• [Task objective] Show every line of the data that contains the string "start".

• [Source material]
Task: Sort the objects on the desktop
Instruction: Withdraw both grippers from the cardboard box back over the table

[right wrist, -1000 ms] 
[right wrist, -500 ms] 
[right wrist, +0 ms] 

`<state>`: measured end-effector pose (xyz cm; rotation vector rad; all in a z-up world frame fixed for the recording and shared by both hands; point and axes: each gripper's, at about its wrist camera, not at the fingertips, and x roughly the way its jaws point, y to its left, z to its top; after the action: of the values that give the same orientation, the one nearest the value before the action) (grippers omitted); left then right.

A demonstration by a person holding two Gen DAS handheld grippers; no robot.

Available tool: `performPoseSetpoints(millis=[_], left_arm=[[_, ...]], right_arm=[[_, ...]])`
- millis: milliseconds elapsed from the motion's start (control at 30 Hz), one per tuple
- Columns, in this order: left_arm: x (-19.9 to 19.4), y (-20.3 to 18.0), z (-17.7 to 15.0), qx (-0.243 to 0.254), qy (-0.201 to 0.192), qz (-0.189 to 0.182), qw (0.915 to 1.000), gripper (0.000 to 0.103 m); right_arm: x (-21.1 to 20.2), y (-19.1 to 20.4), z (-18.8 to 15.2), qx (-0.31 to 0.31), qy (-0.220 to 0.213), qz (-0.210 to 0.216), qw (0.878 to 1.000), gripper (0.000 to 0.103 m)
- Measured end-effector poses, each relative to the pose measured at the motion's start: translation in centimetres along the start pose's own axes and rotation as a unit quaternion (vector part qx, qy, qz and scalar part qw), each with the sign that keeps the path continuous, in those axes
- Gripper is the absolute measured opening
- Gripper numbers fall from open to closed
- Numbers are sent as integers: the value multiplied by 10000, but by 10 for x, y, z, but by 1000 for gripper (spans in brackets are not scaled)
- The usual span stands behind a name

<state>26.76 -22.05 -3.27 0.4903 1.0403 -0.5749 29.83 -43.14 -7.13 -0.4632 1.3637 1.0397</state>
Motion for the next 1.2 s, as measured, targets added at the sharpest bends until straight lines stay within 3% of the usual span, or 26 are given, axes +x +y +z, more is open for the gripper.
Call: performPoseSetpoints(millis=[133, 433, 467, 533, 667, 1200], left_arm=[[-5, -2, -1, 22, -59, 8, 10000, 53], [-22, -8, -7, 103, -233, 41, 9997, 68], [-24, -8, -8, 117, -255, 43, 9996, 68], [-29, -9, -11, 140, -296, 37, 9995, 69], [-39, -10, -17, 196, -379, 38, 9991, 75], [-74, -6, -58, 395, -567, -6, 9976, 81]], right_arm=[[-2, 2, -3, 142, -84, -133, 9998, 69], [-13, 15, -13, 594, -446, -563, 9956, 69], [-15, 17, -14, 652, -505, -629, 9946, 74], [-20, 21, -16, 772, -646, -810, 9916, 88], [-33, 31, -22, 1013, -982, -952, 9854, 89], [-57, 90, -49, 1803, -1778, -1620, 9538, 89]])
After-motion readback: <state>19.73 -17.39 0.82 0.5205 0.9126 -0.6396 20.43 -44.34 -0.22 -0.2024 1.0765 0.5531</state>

• [The completed task]
- millis: milliseconds elapsed from the motion's start (control at 30 Hz), one per tuple
- Measured end-effector poses, each relative to the pose measured at the motion's start: translation in centimetres along the start pose's own axes and rotation as a unit quaternion (vector part qx, qy, qz and scalar part qw), each with the sign that keeps the path continuous, in those axes

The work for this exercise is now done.